Example 20 The procedure of Example 19 was repeated, wherein the appropriate reagents were used to make the following analogs : Sodium 7- (N-morpholino-ß-phenylacetamidino-N ').

cephalosporanate; Sodium 7- (N-morpholino-ß (4'-methoxyphenyl) -acetamidino-N ') - cephalosporanate ; Sodium 7- (N-morpholino-ß- (2'-methoxyphenyl) acetamidino-N ') - cephalosporanate and Sodium 7- (N, N-diethyl-2-phenoxyacetamidino-N ') - cephalosporanate.

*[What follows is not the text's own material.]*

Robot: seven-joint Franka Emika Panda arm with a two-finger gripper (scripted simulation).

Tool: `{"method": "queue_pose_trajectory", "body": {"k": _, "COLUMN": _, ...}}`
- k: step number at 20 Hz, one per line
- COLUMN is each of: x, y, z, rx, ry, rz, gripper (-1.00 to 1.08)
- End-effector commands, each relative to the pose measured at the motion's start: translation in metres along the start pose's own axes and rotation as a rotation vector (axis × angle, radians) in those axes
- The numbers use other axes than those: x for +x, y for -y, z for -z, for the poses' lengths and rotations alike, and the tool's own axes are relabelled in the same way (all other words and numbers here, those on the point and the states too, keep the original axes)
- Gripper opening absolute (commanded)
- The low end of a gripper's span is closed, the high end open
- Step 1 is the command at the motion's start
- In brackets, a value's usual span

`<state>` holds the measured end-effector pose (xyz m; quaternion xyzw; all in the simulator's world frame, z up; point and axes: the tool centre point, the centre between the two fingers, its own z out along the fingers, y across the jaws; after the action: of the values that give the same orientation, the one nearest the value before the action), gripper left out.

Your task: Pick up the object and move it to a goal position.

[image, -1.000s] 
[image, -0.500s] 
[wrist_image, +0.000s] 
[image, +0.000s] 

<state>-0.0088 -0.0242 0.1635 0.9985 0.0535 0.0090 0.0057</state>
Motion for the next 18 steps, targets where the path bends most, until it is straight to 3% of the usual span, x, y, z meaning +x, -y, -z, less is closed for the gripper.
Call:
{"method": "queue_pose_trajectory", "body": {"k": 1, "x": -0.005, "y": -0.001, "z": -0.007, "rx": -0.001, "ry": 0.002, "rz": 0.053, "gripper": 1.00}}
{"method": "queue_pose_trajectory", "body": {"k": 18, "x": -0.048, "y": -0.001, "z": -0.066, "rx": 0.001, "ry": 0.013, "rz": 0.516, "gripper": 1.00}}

EXAMPLES 21 to 33 Following the procedure of Examples 2, 3, 5, 6, 7, 12 and 13 and proceeding from the corresponding imides of the formula TI and esters of the R4-substituted? -Amino-3-cephem-4-aarboxylic acids of Formula III the following compounds were made: Table 1 R1 R2 R3 R4 R5 21 methyl pyrrolidylidene-2 methyl mercapto 2,2,2-trichloroethyl 22 4-chlorobenzyl methyl hydrogen acetoxy ethyl 23 hexahydro-1 (2H) -azocinyl hydrogen benzoyloxy diphenylmethyl 24 cyclopentyl methyl hydrogen 2,2-dimethyl - diphenylmethyl 1-oxopropoxy 25 1,2,3,4-tetrahydro- hydrogen isopropoxy diphenylmethyl isoquinolyl-2 26 ethyl ethyl cyclopene 2-methyl-1-diphenylmethylethyl oxopropoxy 27 methyl methyl 2-thienyl- (1-oxo-2- bute-diphenylmethyl methyl nyl) oxy 28 morpholinyl-4 4-methoxy-propoxy diphenylmethyl benzyl 29 ethyl phenethyl hydrogen acetoxy ethyl 30 4-methylpiperidyl-1 hydrogen acetoxy ethyl 31 methyl phenyl hydrogen benzoyloxy diphenylmethyl 32 morpholinyl-4 heptyl cyano tert-butyl 33 methyl Methyl tert-butyl hydrogen pivaloyloxymethyl Examples 34 to 45 Following the procedure of Examples 8, 9, 10, 11, 14 and 15 and starting from the corresponding R4-substituted 7-amino-bephem-4-carboxylic acids of the formula III (R5 = H ) and acid a The following compounds were prepared midacetals of the formula II a: Table 2 R2 R4 34 methyl methyl (1,3,4-thiadiazol-2-yl) thio 35 ethyl ethyl aminocarbonyloxy 36 propyl propyl (1-butyl-1H-tetrazol-5-yl) thio 37 ethyl isopropyl (4,5 -Dimethyl-4H-1,2,4-triazol-3-yl) thio 38 methyl butyl (5-ethyl-1,3,4-thiadiazol-2-yl) -thio 39 allyl allyl 2-chloroethylaminocarbonyloxy 40 methyl cyclohexyl propionyloxy 41 methyl cycloheptyl (5-methyl-1,3,4-oxadiazol-2-yl) -thio 42 2-methylpiperidyl-1-methylthio thio 43 3-methylpiperidyl-1 (4'-methyl-2-oxazolyl) thio 44 octahydro-1H -azonin- [(5-methylthio) -1,3,4-thiadia-1-yl zol-2-yl] thio 45 heptyl heptyl (1H-1,2,3-triazol4-yl) thio claim:

Claims (1)

Claim 7-amino- # ³-cephem-4-carboxylic acid derivatives, of the general formula in which R1, R2 and R3 are in each case, identical or different and in each case an aliphatic hydrocarbon radical, a mono- OdC) bicyclic carbocyclic aryl group, an aralkyl group, a cycloalkyl group, a cycloalkylalkyl group, a heterocyclic group or a heterocyclically substituted alkyl group, R1 and R2 together with the nitrogen atom a ring system, R1 and R3 together with the nitrogen and carbon atom a ring system, also R3 a hydrogen atom, R4 a substituent, as is known for the methyl group in the 3-position of the cephalosporin system, such as c2n hydrogen or halogen atom , a hydroxyalkoxy or acyloxy group, a carbamyloxy group which is optionally substituted on one or two nitrogen atoms, an alkylthio group, a heterocyclic thio group, a trialkylmonium group, a pyrimidinium group which is optionally substituted in the ring, a thiouronium group, an amidinothio group, which is optionally an deno group Stic kstoffatomen is substituted with alkyl groups with 1 to 3 carbon atoms, an N-substituted aminothiocarbonylthio group. an arylthio group, an alkoxythiocarbonylthio group, an alkarylsulfonyl group, an acido, amino or amido group, a polyhydroxyphenyl group, an indol-3-yl group, which is optionally substituted on the nitrogen atom by alkyl groups with 1 to 3 carbon atoms, or a thiocyanoalkyl group and R5 is a Hydrogen atom or a substituted or unsubstituted alkyl, aralkyl or acyloxymethyl group and their pharmacologically acceptable salts.